Three cheers for Chad Shakespeare.

Also, the soundtrack absolutely fucks.


this game is aesthetically and narratively an absolute triumph. i'd say the same for its gameplay at least in a bubble. the game is fun. the critical issue that makes it come apart at the seams is how in conflict the narrative is with the gameplay.

if you havent played, this game is a fast paced stock market simulator where you accept requests from people looking for organs and buy them off a market with fluctuating prices, trying to turn a profit. the game's several endings are gotten through fulfilling the requests of different characters in varying ways. the issue comes into play because these wonderfully written requests that serve as the game's main narrative are something i barely looked at. i had a tight time limit to buy and sell enough organs to turn a profit so the only thing i'm going to have time to look at is what organ they want and when. its a tragedy.

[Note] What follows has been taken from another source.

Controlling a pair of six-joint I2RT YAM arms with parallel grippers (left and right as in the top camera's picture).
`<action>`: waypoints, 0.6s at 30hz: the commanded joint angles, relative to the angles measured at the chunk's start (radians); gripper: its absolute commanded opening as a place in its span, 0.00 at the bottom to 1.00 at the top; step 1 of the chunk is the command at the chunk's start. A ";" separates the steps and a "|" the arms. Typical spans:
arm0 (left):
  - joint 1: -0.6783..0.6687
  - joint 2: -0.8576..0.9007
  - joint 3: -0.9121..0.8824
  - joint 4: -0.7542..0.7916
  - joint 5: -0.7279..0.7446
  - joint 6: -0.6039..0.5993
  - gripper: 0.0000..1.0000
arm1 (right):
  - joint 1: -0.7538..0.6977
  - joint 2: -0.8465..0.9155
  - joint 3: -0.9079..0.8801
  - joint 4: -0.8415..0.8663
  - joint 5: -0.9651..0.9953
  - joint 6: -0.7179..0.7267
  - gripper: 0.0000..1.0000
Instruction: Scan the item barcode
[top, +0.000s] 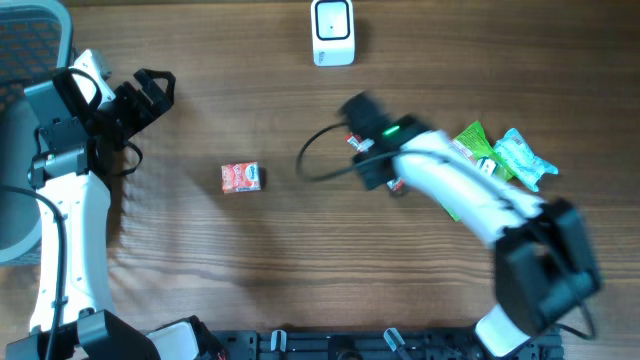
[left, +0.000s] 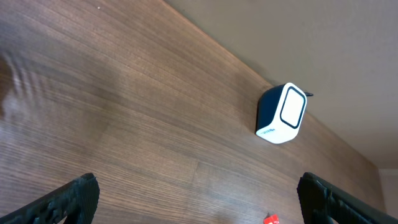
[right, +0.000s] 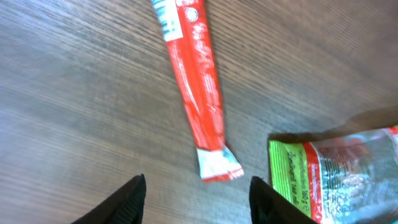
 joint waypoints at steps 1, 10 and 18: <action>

when i got my first ending i was completely blindsided. i was just desperately slinging organs and doing requests when boom. black screen, dialog, cool art, the end. and none of it made any sense to me at all. that moment killed me. i wanted so bad to love this game, but i knew that playing it as intended and enjoying the narrative would be impossible.

i can understand what they were trying to do. this game is about doing something unethical for profit. moving so fast, you don't have time to consider the damage you could be doing providing organs to mass murderers. but if i dont even have time to read it it's not gonna work.

there are options to slow down the game, but at slower speeds the stock market becomes a total slog. there's no challenge just find the lowest or highest number and buy or sell. and switching the speed requires going through 2 menus so you cant slow down to read requests, then speed up to play the stocks very easily.

i want to love this game so bad, but it feels like there was just no way to make this game concept work in any real way. im glad it exists for its beautiful music, art, ui, and the idea at its heart, but this game feels like a failed experiment

Every now and again there comes along a game that I feel suits me conceptually and aesthetically, and then I try it and it's not actually any fun.

Take on the role of a new organ trader in a galactic market. Upgrade your hull, take jobs, buy organs from the market, use your money to buy off your competition for the day, assassinate your old demanding mentor, avoid scam jobs, work with other traders to undercut the market, resurrect a dead dark entity, and buy and sell stocks.

Organs have their type, rarity, size, condition, and possible side effects of storing them in your cargo hold. Keeping them city in cargo can lower their condition but they might have effects like improving or draining the condition of nearby organs, damaging your hull, growing a second version of itself, etc. It's an easy game to get into, keeping your money growing is never difficult and the stock market is a simple way to make a lot of money, as is trying to store certain organs when the price is low to save for later jobs. Certain jobs are highlighted in different colors and following those leads to one of the game's seven different endings, though it does allow you to reload your saved game and continue what you were doing as if you never completed that ending.

Entertaining writing, good artwork that makes identifying what is going on easy, the ability to add time to your trading day if things are moving too quickly for you. Being an evil organ trader can even become a relaxing affair.

Short, simple, and not much in the way of an emergent narrative as most events are short and somewhat unconnected but if you can relax to being an evil organ trader it can be a fun and fairly relaxing time with some nice artwork and a good soundtrack.


If you are playing with the keyboard and mouse you will want to use W to purchase as clicking makes it very easy for the items place in the menu to change and for you to buy the wrong thing (which you can at least sell for the same price).